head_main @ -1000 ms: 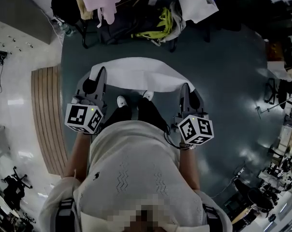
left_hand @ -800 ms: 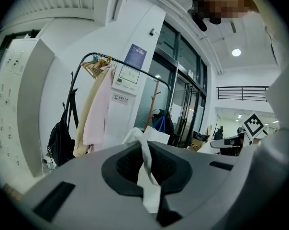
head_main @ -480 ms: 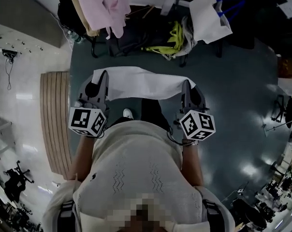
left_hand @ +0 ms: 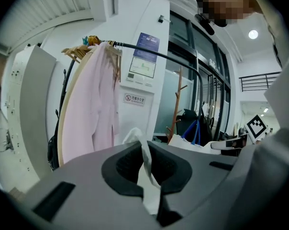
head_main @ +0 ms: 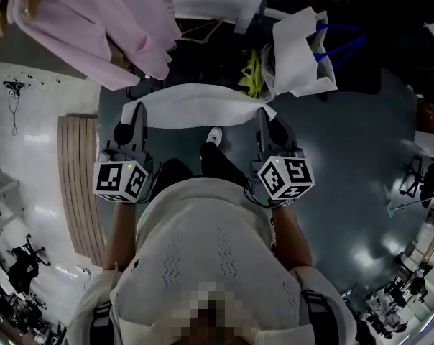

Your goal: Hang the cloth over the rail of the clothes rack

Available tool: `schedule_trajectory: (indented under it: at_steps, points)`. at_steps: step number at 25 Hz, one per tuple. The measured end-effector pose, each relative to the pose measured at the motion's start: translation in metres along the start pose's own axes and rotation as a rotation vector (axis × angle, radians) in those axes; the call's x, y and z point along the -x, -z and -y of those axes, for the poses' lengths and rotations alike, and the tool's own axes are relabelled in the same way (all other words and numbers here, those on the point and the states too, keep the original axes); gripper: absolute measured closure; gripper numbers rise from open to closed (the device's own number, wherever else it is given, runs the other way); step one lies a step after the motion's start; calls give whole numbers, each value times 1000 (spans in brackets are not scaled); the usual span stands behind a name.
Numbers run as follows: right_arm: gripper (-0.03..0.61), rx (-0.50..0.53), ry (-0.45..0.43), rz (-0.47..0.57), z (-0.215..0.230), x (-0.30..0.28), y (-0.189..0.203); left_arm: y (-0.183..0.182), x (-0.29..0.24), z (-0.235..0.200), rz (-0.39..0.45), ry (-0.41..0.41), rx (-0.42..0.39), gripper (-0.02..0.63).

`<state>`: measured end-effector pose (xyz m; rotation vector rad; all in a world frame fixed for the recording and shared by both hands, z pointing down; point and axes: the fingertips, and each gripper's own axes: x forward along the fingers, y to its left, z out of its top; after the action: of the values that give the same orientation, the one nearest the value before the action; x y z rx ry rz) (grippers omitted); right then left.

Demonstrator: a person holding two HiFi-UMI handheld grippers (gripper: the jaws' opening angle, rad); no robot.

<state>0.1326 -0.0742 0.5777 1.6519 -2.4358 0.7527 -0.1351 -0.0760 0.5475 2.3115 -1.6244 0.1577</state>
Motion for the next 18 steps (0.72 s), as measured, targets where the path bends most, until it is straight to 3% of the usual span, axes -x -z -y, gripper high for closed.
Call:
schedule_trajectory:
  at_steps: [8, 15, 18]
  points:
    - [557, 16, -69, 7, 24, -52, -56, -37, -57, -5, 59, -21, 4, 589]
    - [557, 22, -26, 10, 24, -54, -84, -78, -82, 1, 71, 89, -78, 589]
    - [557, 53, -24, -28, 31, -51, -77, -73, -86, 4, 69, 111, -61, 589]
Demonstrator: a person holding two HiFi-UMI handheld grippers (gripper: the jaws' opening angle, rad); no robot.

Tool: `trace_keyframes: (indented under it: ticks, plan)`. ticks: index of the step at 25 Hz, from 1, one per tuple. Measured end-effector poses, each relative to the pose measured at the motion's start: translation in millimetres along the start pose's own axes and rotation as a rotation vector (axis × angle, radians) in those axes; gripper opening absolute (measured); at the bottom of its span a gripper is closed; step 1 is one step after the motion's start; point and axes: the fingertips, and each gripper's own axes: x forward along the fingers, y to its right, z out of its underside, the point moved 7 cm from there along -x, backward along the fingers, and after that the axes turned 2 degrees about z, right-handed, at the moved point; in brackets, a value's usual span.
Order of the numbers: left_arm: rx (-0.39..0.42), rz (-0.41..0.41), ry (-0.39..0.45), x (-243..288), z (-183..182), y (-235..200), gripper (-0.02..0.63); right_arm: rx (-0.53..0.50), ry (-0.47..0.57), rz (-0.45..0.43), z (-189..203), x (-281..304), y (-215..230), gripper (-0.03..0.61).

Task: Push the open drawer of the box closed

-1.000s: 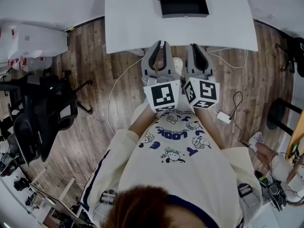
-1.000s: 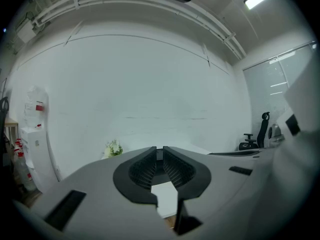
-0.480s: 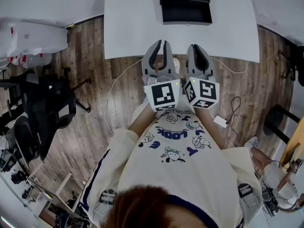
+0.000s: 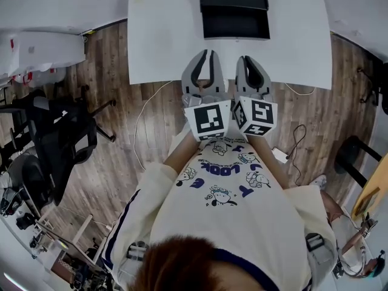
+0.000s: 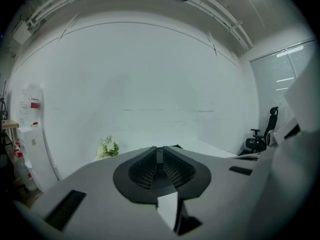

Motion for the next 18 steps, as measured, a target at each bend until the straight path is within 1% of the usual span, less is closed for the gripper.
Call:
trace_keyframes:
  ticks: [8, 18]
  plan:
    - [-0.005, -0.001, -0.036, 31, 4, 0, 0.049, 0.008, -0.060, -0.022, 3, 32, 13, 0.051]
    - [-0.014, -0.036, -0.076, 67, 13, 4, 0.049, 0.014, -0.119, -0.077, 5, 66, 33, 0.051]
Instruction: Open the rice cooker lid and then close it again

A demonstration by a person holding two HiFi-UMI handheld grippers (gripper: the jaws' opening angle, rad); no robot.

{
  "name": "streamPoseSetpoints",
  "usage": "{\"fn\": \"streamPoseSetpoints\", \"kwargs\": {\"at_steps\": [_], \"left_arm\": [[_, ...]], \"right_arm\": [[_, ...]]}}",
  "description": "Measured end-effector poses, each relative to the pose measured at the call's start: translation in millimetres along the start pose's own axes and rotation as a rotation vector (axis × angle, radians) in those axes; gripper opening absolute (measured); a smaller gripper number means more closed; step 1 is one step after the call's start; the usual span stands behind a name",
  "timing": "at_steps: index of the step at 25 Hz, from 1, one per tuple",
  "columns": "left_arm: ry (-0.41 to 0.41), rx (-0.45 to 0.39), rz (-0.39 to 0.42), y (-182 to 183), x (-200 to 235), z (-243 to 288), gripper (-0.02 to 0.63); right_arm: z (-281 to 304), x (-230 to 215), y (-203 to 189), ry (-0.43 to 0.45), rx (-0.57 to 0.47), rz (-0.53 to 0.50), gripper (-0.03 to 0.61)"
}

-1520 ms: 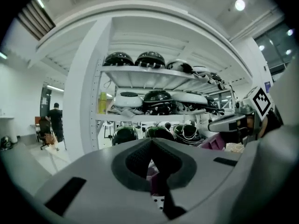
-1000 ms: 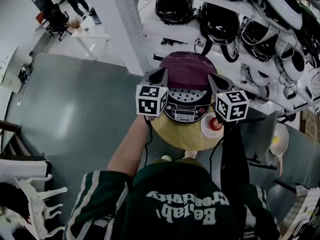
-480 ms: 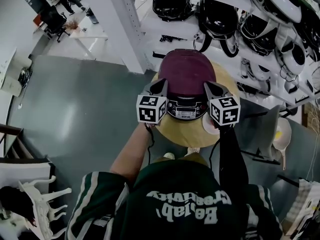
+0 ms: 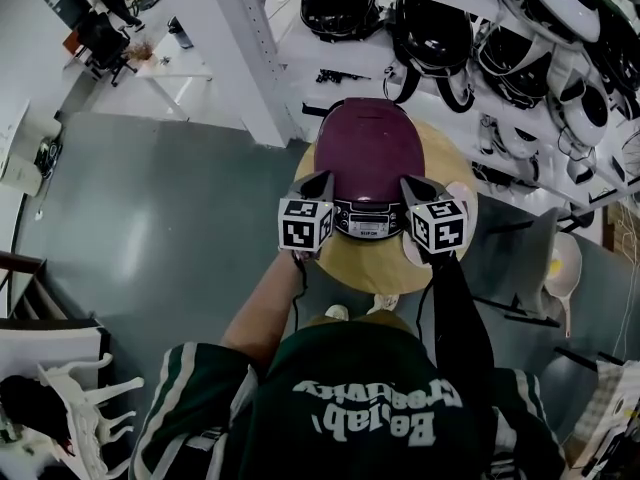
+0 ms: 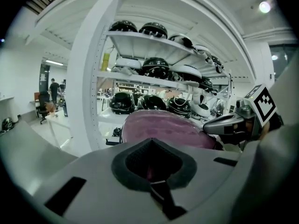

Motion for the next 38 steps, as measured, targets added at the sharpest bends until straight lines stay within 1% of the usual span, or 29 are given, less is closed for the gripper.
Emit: {"fn": "streamPoseSetpoints", "kwargs": {"at_steps": [4, 8, 11, 13, 15, 16, 20, 26, 31, 38], "left_arm": [[0.002, -0.012, 0.007, 0.5, -0.1, 1.5, 0.000], [0.015, -0.034, -0.008, -1.7, 0.4, 0.2, 0.000], [0.015, -0.034, -0.008, -2.7, 0.6, 0.6, 0.000], [0.009, -0.029, 0.018, -3.4, -0.1, 1.1, 0.000], [0.004, -0.032, 0.036, -3.2, -0.7, 2.1, 0.000], [0.001, -0.033, 0.032, -3.4, -0.5, 2.1, 0.000], [-0.009, -0.040, -0.003, -3.8, 0.0, 1.1, 0.000], [-0.026, -0.042, -0.038, -4.5, 2.5, 1.0, 0.000], [-0.015, -0.061, -0.005, -4.3, 0.6, 1.9, 0.000], [-0.019, -0.065, -0.004, -3.9, 1.9, 0.5, 0.000]], "right_arm": [[0.9, -0.9, 0.4, -0.005, -0.002, -0.009, 0.003], [0.3, 0.0, -1.8, -0.024, -0.010, 0.002, 0.003], [1.5, 1.4, -2.0, -0.031, 0.008, -0.054, 0.003], [2.5, 2.1, -2.2, -0.029, 0.027, -0.083, 0.003], [2.8, 1.3, -2.1, -0.025, 0.033, -0.080, 0.003], [2.7, 1.3, -2.3, -0.023, 0.030, -0.076, 0.003], [1.2, 1.3, -3.6, -0.022, 0.018, -0.053, 0.003], [2.4, 2.2, -3.0, -0.034, 0.011, -0.051, 0.003], [2.2, 0.4, -3.8, -0.039, 0.009, -0.036, 0.003], [2.0, 1.5, -2.9, -0.051, -0.005, -0.020, 0.003]]}}
Point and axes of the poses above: the fingertips, and each gripper's own axes: z forward along the fingers, x to its left, y out of its top, the point moved 1 cm from there along -z, backward along the fingers, and after that the axes turned 7 degrees about -z, right-handed, at the moved point
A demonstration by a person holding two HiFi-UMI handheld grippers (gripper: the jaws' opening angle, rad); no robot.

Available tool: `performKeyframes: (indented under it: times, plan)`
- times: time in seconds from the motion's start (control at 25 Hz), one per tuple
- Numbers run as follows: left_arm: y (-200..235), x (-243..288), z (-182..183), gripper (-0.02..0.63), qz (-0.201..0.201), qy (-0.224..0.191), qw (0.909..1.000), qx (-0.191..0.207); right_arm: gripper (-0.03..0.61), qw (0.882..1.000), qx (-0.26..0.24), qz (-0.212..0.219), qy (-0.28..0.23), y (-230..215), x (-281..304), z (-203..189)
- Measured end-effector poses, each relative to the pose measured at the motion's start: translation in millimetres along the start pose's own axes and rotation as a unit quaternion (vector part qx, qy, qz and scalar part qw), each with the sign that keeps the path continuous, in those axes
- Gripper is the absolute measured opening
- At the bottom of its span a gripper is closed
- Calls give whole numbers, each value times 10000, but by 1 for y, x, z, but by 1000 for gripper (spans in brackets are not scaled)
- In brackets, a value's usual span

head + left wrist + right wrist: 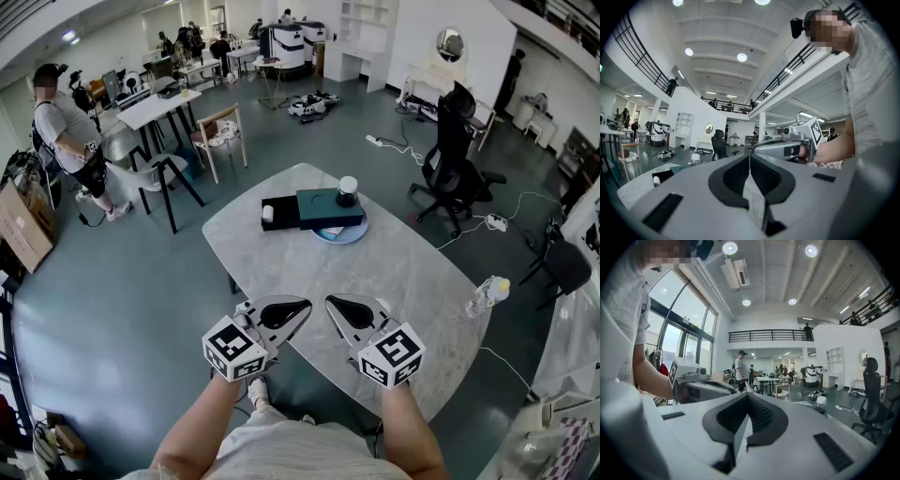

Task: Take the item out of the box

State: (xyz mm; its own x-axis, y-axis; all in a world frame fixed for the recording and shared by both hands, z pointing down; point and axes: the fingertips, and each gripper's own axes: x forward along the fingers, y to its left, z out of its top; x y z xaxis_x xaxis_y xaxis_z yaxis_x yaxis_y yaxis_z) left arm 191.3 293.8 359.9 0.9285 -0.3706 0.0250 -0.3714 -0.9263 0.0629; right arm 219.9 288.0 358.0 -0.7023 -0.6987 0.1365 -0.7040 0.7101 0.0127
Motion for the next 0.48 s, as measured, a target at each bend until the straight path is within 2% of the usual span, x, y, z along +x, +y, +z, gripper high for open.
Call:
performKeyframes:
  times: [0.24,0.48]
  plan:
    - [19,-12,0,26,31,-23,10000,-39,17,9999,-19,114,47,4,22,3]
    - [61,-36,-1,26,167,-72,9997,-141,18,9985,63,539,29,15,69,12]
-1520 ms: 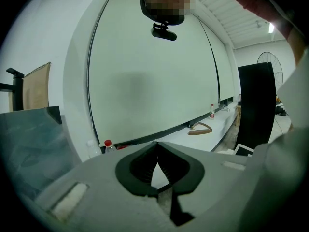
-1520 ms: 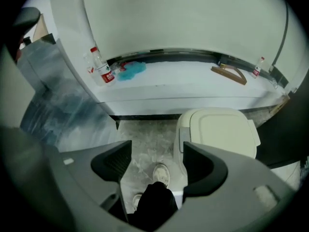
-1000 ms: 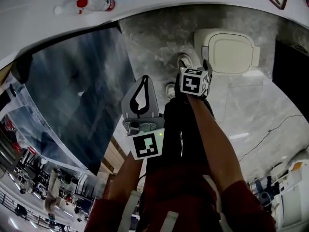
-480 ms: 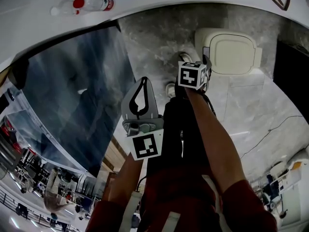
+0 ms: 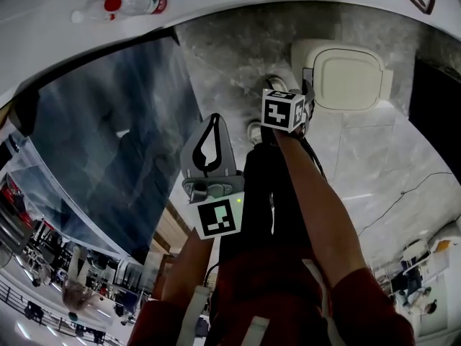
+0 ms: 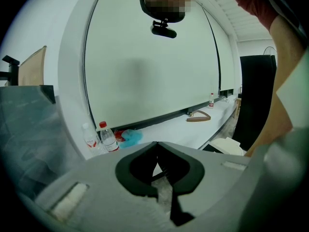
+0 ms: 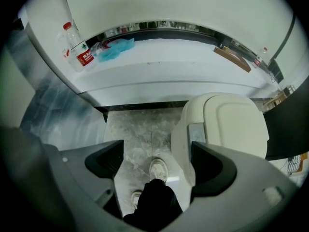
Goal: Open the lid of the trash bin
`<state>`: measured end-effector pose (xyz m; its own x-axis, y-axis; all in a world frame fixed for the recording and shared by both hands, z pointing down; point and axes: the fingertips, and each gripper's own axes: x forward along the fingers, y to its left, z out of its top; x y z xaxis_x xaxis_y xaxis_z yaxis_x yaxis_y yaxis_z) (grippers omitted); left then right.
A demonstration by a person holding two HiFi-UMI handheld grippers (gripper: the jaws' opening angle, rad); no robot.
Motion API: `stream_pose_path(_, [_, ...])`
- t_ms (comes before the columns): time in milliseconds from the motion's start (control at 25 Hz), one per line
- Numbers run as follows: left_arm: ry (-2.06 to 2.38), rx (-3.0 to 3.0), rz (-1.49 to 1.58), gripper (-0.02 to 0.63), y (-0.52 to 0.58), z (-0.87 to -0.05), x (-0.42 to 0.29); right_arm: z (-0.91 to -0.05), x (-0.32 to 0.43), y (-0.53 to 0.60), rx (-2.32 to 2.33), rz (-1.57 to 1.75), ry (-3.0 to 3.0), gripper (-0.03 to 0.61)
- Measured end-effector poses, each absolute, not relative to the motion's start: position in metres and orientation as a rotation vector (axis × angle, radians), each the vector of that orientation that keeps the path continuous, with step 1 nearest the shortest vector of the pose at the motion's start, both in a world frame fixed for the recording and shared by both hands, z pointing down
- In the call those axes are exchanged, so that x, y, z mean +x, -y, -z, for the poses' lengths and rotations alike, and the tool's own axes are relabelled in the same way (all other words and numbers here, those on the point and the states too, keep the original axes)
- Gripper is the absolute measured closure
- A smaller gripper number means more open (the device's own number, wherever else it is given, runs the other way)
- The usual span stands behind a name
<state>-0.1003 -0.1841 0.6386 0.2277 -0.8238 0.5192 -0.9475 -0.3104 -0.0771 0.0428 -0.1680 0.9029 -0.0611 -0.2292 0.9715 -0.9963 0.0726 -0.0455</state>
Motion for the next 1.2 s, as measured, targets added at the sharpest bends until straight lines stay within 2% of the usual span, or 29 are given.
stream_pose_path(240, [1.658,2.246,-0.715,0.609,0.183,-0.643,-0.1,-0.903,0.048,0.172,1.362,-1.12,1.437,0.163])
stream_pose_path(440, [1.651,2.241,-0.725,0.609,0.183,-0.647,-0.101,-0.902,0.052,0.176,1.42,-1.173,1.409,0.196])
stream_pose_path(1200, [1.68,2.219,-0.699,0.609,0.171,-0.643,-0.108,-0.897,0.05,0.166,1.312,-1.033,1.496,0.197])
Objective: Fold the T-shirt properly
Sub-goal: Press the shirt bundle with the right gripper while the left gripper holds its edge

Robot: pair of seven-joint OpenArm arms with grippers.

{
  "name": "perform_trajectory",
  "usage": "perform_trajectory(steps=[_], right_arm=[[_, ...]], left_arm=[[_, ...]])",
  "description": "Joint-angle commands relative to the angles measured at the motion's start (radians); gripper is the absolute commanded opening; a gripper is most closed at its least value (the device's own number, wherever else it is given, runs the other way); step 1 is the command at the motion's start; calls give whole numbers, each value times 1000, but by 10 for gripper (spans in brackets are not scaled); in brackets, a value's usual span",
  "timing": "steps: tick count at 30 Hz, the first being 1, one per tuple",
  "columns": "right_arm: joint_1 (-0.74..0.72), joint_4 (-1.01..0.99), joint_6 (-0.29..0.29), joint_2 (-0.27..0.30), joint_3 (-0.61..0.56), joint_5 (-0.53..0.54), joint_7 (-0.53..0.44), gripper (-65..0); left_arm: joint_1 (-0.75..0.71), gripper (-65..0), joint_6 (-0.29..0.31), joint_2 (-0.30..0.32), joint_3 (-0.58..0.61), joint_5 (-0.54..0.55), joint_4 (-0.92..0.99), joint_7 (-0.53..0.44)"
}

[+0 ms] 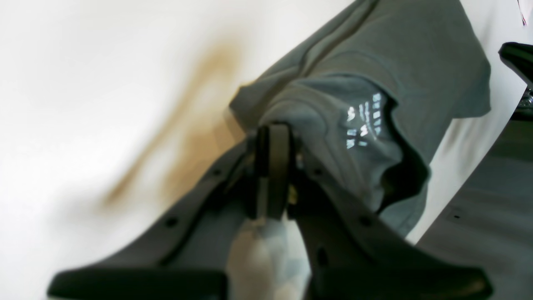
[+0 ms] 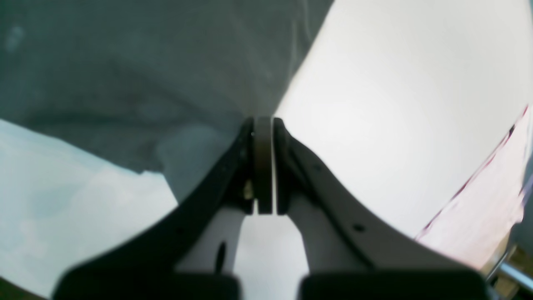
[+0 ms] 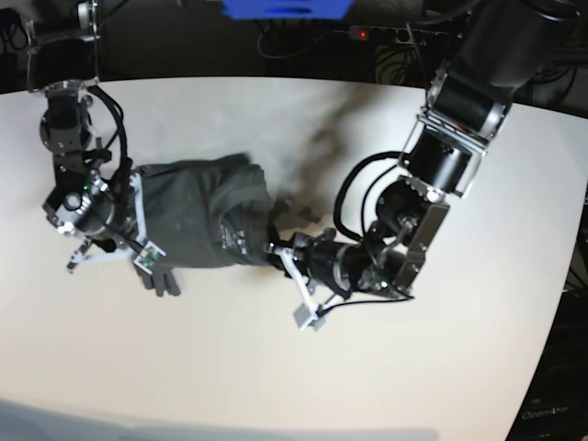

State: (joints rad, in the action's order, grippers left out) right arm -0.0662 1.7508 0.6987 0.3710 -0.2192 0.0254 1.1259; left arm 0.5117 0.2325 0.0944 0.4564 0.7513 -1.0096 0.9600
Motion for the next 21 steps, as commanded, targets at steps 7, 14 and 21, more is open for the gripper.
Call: perform_trajectory(steps=[7, 14, 21], right_arm=[[-11, -153, -1, 3, -19, -3, -117, -650], [-11, -254, -1, -17, -16, -2, -166, -650], [-10, -256, -1, -19, -18, -2, -171, -650]], left_arm=[[20, -626, 8, -2, -3, 14, -15, -11], [20, -626, 8, 9, -3, 12, -16, -3], [55, -627, 8, 72, -12, 24, -27, 37]])
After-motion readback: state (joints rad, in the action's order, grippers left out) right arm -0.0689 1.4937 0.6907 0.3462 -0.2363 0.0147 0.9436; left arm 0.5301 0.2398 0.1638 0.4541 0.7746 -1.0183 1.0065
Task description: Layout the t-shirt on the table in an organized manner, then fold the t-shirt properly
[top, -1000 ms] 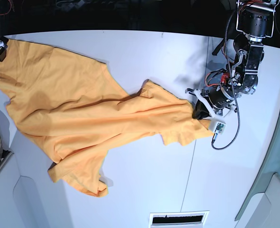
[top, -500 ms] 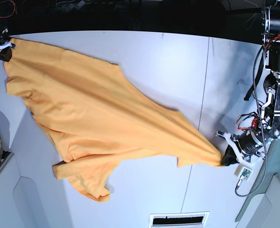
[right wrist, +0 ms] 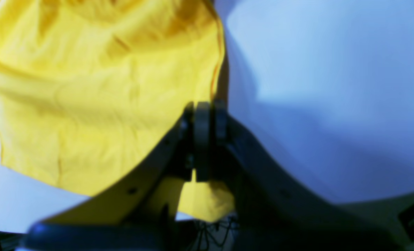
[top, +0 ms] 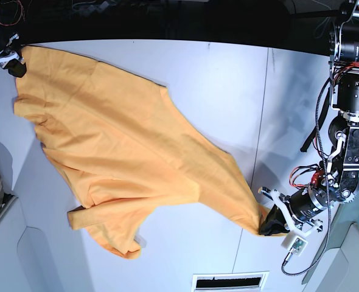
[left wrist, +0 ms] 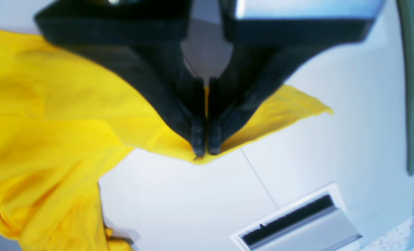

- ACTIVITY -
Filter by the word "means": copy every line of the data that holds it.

- EXPECTED ANSWER -
  "description": "Measured end-effector poses, each relative to the pose measured at the call's start: translation in millimetres along the start pose's own axes and rotation as a rotation vector (axis × angle, radians) in those axes; gripper opening absolute (measured); a smaller gripper number means more closed; step 1 is one step after the call's start; the usual span stands behind a name",
- A smaller gripper number means more open (the device's own number, wherever else it is given, runs the other way)

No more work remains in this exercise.